Words: Ambica Gulati

The world of vegetarians is a rare world outside India. I discovered this on a recent trip to South Korea. That country loves its meats. But now that I have a trip to Pune I know I can get all the Indian stuff I want to eat. Even then, I thought its better to do some research on how many plants I will get to eat in Pune. I could do with a short break from the meats. But it’s a week long trip and my options are wide and open.

I know little about the regional cuisines, so exploring is fun provided the stomach agrees to it. From my frequent trips to Dilli Haat, I know there are some famous Marathi dishes in Pune such as kokam juice, pav baji, bhelpuri, modaks, sev puri. But these are simply snacks. I would prefer something closer to the North Indian chapatti, dal and rice.

Google to the rescue, as always. There are breads–Ghadichi Poli or the common round chapatti and Bajri Bhakri which is bread made from bajra. This was earlier part of the rural diet but has now made its way into the urban towns too. This sounded like worth a try.

There are two kinds of mutton Kolhapuri curries–Taambda rassa which is red curry and Pandhra rassa which is white curry.  Meals are accompanied with papad and pickle named Thecha.

Soups are called saar in Marathi. There are some more known soups such as Tomato saar or the Maharashtrian spicy tomato soup and Kokam saar prepared from dried fruit of Kokam. But Solkadhi prepared from coconut milk and Kokam sounded like a different try-me-out dish.

Amongst the sweets, I have had a taste of modaks, puran poli, basundi, shrikhand. So what more–Anarsa made from soaked powdered rice, jaggery or sugar; or Chirota made with a combination of semolina and white flour.

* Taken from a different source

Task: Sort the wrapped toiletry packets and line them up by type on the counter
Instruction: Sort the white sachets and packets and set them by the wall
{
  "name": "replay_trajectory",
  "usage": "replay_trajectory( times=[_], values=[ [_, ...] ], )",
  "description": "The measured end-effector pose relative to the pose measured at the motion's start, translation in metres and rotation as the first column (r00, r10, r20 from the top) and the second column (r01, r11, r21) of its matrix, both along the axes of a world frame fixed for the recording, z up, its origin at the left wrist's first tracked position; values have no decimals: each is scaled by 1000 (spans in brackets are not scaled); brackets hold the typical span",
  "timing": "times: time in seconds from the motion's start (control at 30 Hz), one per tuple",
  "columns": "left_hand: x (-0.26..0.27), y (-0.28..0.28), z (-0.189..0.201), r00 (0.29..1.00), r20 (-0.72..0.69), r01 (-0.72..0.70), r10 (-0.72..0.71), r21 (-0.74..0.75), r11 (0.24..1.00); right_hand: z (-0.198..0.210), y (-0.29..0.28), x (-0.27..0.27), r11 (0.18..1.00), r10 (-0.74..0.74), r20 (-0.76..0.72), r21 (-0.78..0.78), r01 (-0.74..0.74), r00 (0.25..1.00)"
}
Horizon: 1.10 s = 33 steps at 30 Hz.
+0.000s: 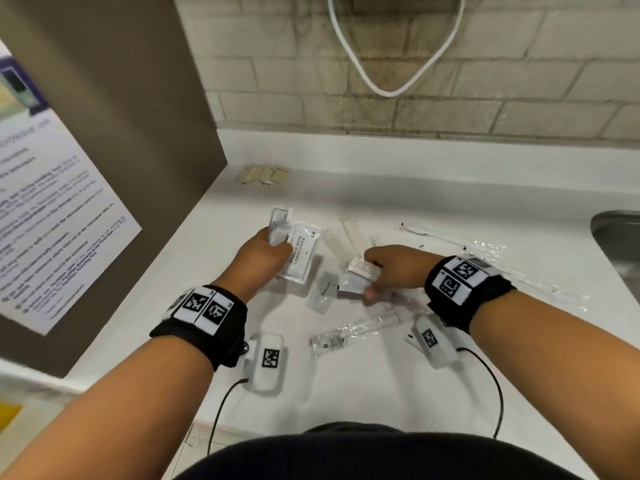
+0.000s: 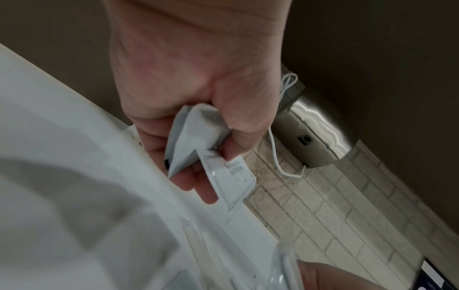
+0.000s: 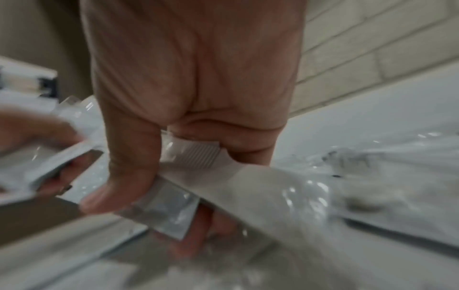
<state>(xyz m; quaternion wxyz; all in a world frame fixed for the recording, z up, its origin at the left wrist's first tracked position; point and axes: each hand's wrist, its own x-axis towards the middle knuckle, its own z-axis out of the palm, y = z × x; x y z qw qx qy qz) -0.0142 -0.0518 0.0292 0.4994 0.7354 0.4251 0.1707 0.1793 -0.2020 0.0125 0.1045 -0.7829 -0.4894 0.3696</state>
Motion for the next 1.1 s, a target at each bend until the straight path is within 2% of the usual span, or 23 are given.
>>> replay_trajectory(
  times=[0.07, 0.17, 0.27, 0.37, 0.43, 0.5, 0.57, 0.7, 0.8, 0.87, 1.0, 1.1],
  values=[
    [0, -1, 1, 999, 39, 11, -9, -47, 999, 2, -11, 11, 991, -125, -193, 25, 132, 973],
    [4, -4, 4, 998, 65, 15, -10, -78, 997, 0, -18, 21, 969, -206, -259, 82, 234, 944],
    [11, -9, 6, 996, 80, 43, -35, -94, 995, -5, -20, 27, 931, -292, -409, 84, 354, 865],
    [15, -15, 8, 994, 96, 68, -59, -101, 992, -5, -19, 26, 907, -315, -495, 95, 411, 810],
    [16, -18, 8, 993, 92, 81, -72, -97, 992, -3, -17, 24, 903, -332, -445, 106, 417, 832],
    [16, -20, 8, 992, 90, 95, -85, -102, 990, 1, -16, 25, 929, -316, -243, 118, 351, 917],
    [17, -22, 7, 992, 88, 99, -90, -102, 990, 3, -15, 25, 939, -312, -116, 110, 324, 943],
    [17, -22, 3, 993, 97, 82, -73, -94, 992, 10, -9, 21, 869, -421, -183, 197, 453, 888],
    [15, -22, 1, 991, 110, 87, -75, -117, 989, 15, -13, 18, 837, -371, -265, 320, 444, 890],
    [15, -20, 2, 991, 126, 70, -53, -136, 988, 20, -16, 14, 830, -291, -376, 358, 427, 880],
    [17, -15, 2, 984, 176, 47, -12, -194, 980, 26, -13, 11, 785, -215, -612, 355, 507, 761],
    [19, -15, 1, 976, 218, 37, 15, -232, 972, 32, -10, 11, 783, -189, -650, 353, 512, 736]
  ],
)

The choice was certainly open, but where to eat Marathi cuisine in Pune? I also wanted to know the Marathi food menu in Pune restaurants. The question needed some answers which again Google provided. As I was planning to explore the city completely, I thought it would be better to jot down a few places across town, rather than limiting myself to one area. Again I opened my choices wide.

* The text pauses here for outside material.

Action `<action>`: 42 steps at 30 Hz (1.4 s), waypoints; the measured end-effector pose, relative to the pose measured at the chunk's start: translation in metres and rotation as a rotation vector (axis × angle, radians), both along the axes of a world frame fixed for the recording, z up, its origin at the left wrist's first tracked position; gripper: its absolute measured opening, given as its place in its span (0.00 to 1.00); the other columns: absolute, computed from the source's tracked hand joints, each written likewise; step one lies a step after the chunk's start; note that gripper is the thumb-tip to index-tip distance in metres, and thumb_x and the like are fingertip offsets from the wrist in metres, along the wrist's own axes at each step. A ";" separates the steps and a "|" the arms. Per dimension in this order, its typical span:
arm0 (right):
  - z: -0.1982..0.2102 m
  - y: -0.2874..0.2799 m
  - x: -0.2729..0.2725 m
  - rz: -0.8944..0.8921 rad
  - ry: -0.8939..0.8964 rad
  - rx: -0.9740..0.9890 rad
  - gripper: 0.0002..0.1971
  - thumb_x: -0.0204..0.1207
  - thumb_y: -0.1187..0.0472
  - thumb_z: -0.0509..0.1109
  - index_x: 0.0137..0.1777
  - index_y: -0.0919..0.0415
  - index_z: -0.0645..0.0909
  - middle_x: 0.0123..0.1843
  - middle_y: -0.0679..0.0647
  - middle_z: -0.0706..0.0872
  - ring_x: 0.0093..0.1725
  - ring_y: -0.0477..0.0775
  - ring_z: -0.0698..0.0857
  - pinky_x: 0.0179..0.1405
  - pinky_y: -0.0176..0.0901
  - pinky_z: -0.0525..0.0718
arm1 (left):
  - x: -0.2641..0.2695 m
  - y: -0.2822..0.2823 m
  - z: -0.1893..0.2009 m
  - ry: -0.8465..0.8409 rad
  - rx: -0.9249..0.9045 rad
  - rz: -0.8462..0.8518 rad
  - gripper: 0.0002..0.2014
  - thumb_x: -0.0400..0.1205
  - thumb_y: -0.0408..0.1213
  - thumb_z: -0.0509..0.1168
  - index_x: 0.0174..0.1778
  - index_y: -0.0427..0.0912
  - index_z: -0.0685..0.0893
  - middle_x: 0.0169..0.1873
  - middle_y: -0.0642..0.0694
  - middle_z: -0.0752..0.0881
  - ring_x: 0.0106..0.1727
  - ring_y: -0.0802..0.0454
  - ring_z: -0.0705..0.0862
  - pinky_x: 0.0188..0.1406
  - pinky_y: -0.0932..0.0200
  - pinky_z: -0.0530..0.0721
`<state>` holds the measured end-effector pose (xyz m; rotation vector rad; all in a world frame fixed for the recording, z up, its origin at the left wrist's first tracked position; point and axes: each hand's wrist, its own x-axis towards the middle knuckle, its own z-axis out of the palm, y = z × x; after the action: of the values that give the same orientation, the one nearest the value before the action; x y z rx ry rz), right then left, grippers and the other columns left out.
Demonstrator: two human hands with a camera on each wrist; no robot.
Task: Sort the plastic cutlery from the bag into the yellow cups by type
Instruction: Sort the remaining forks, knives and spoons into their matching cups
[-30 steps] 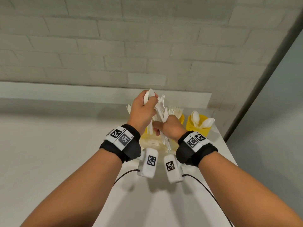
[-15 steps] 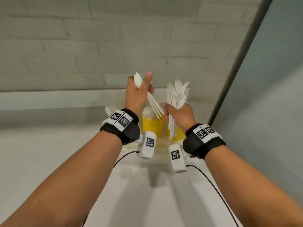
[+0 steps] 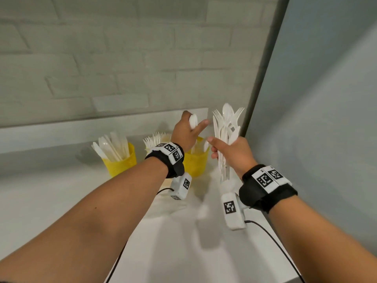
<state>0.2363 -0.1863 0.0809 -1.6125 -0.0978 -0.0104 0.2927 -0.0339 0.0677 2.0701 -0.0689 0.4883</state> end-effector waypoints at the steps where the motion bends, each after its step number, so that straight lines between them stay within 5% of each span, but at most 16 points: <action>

I found a lot of restaurants offering vegetarian food which suited my detox mood. There was Bhoj Restaurant in Sadashiv Peth, Rosewood Restaurants in Thergaon, Shreya’s Restaurant in Deccan Gymkhana and lots more. I found some multi-cuisine and non vegetarian restaurants too–Khushboo Family Restaurant in Dhanakawadi, Maa Food Court in Chinchwad, Shatranj Wine and Dine Restaurant at Hotel Green Plaza in Koregaon Park. I think this huge variety of Marathi cuisine in Pune was enough to make anyone go crazy. And enjoy their stay.